# WORK ITEM:
Pull every line of the entries that has the word "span".

# Items listed in a dataset:

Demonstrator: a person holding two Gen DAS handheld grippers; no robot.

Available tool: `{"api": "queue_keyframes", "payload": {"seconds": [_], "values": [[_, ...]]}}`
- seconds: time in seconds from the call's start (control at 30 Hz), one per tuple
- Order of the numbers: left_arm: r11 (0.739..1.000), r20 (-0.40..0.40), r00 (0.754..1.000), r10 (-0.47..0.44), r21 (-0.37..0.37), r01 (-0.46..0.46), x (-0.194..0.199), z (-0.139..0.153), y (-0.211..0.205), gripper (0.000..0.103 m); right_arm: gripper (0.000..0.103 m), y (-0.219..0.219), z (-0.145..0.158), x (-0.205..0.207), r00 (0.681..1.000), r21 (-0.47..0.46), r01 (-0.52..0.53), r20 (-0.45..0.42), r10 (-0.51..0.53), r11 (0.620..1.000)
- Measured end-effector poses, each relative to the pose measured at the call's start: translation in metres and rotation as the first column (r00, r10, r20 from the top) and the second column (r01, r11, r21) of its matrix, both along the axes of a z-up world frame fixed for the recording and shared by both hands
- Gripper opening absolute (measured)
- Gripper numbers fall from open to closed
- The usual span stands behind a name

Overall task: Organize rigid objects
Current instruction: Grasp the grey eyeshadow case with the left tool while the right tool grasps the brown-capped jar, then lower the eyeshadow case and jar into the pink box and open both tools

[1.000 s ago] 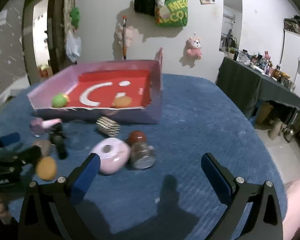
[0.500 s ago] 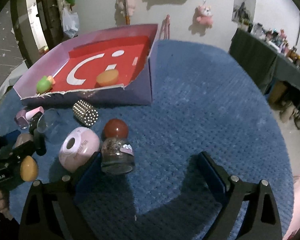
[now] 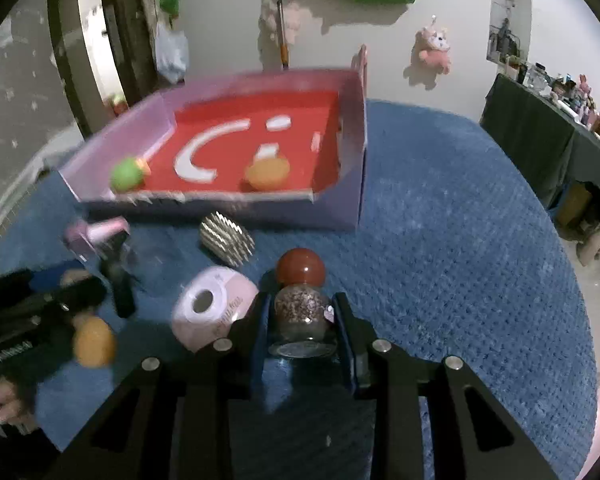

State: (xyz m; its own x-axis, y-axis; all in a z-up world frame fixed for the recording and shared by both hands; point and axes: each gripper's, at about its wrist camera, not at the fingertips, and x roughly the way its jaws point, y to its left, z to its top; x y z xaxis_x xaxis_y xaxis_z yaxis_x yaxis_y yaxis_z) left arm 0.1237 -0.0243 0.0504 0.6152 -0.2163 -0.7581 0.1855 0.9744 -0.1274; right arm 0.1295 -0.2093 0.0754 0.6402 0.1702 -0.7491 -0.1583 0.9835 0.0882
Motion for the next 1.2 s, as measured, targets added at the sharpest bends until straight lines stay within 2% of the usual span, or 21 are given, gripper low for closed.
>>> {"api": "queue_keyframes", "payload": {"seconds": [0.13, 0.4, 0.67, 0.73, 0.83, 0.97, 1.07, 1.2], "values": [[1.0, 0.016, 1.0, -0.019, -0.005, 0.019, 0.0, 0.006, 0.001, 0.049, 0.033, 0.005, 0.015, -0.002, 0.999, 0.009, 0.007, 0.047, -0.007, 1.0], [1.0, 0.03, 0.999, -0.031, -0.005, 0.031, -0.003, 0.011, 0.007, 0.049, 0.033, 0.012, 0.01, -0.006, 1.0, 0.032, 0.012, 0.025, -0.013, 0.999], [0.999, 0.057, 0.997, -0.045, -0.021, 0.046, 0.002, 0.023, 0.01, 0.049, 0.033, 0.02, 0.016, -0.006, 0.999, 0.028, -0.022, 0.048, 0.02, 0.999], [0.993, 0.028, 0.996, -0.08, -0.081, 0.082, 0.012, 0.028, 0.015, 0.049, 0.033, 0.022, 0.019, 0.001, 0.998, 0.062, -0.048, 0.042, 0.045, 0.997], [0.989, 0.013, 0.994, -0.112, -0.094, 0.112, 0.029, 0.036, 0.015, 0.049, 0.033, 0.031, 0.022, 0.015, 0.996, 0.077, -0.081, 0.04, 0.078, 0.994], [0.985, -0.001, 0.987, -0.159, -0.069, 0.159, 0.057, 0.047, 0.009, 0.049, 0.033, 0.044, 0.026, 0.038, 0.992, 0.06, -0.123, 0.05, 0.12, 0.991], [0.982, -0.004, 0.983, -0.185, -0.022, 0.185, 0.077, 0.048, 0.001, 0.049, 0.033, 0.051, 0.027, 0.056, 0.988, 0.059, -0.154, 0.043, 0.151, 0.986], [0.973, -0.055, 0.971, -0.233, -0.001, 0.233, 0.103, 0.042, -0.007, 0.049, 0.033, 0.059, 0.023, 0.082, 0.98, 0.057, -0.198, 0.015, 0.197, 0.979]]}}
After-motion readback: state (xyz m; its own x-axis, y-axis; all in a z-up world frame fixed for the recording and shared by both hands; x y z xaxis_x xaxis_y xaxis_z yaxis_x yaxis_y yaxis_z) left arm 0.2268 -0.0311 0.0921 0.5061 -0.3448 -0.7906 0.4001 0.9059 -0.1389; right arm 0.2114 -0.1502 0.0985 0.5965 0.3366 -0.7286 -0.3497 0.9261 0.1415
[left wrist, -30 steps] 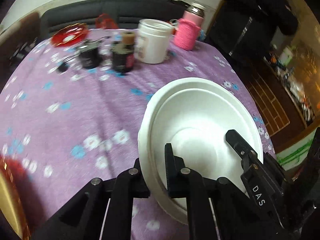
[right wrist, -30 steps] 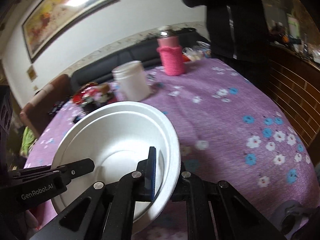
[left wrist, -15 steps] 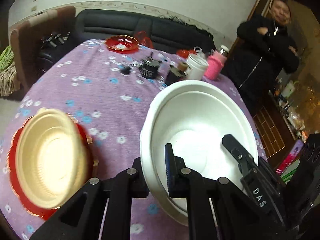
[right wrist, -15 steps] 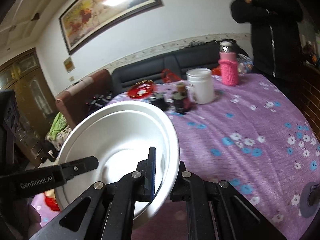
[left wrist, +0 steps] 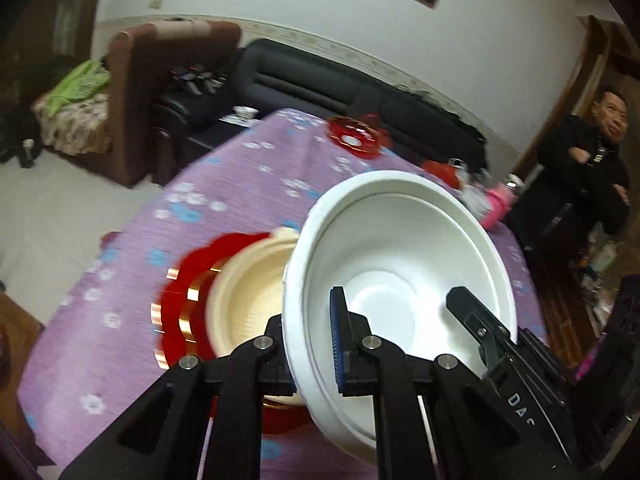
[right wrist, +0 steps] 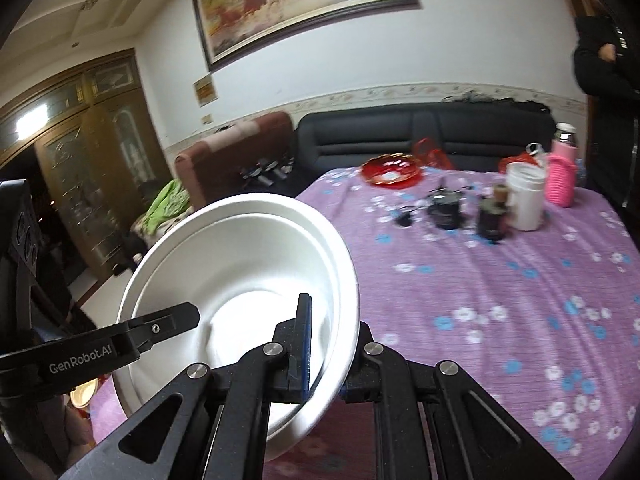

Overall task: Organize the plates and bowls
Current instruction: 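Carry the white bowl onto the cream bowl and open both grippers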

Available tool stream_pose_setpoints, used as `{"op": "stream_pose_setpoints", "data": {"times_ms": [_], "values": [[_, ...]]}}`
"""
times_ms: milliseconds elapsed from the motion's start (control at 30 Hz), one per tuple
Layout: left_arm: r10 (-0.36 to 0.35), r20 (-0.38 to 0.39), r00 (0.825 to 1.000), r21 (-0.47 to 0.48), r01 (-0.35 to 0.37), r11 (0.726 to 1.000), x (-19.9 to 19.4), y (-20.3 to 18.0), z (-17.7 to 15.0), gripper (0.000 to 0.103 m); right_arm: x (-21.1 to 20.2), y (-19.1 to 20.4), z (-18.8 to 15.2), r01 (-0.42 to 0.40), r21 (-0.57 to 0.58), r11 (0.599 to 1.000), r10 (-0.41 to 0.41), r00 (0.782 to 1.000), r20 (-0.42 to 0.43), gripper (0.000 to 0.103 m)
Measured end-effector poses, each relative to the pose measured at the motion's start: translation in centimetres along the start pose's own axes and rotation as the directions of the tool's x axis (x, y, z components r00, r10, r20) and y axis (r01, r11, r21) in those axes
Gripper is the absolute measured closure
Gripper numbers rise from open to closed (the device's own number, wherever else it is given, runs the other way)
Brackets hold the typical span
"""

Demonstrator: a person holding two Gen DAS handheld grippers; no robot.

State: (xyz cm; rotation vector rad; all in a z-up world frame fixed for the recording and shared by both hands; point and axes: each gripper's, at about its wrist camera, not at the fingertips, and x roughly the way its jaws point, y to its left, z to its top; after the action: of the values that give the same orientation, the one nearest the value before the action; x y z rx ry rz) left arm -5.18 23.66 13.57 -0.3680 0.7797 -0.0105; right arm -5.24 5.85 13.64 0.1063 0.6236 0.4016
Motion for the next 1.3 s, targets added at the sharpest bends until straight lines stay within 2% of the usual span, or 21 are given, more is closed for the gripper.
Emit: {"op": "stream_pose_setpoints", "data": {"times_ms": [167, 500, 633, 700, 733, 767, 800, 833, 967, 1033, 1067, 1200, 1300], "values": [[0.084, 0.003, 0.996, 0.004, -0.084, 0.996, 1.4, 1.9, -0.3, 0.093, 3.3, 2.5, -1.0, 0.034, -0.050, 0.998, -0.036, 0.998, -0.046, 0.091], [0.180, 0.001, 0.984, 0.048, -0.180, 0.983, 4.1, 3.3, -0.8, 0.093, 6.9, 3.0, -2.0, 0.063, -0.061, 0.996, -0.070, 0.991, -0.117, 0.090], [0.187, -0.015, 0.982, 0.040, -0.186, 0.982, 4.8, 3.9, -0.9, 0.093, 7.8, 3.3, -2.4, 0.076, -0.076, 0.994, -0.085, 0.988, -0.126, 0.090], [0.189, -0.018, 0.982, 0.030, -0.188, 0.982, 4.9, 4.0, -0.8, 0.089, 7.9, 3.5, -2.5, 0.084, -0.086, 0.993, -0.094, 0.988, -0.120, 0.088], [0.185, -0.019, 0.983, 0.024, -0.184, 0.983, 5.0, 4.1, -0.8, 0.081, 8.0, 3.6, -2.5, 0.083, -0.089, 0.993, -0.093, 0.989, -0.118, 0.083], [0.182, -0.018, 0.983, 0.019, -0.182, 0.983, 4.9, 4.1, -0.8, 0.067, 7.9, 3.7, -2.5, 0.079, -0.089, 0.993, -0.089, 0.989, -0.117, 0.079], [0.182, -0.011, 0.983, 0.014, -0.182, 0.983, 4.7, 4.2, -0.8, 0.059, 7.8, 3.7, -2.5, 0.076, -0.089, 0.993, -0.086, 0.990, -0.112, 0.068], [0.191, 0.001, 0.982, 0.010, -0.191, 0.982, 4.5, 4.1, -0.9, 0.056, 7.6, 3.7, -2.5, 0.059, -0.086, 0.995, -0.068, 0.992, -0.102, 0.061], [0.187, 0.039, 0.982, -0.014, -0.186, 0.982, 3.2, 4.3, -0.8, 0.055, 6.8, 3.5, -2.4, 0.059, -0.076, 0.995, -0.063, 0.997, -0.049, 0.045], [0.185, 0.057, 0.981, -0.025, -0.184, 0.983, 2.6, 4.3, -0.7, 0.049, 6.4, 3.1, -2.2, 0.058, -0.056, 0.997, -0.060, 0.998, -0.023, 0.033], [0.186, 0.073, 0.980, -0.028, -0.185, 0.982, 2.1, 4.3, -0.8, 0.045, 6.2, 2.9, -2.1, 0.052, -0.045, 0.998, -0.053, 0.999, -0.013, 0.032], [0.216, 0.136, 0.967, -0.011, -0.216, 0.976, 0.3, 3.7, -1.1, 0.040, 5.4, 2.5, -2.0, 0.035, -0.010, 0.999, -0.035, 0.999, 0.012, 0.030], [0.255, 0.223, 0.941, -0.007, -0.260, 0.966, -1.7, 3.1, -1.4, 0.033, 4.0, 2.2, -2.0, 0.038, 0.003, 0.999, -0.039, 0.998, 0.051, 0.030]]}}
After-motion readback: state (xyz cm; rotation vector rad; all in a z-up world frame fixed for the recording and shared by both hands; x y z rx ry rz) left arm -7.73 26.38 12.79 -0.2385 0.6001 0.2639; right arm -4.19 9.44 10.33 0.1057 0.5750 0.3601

# ANSWER:
- The usual span stands behind a name
Motion for the next 1.2 s, as measured, targets added at the sharpest bends until straight lines stay within 2% of the usual span, or 21 are given, gripper low for closed.
Brackets hold the typical span
Motion for the next 1.3 s, targets added at the sharpest bends until straight lines stay within 2% of the usual span, or 21 are given, more is closed for the gripper.

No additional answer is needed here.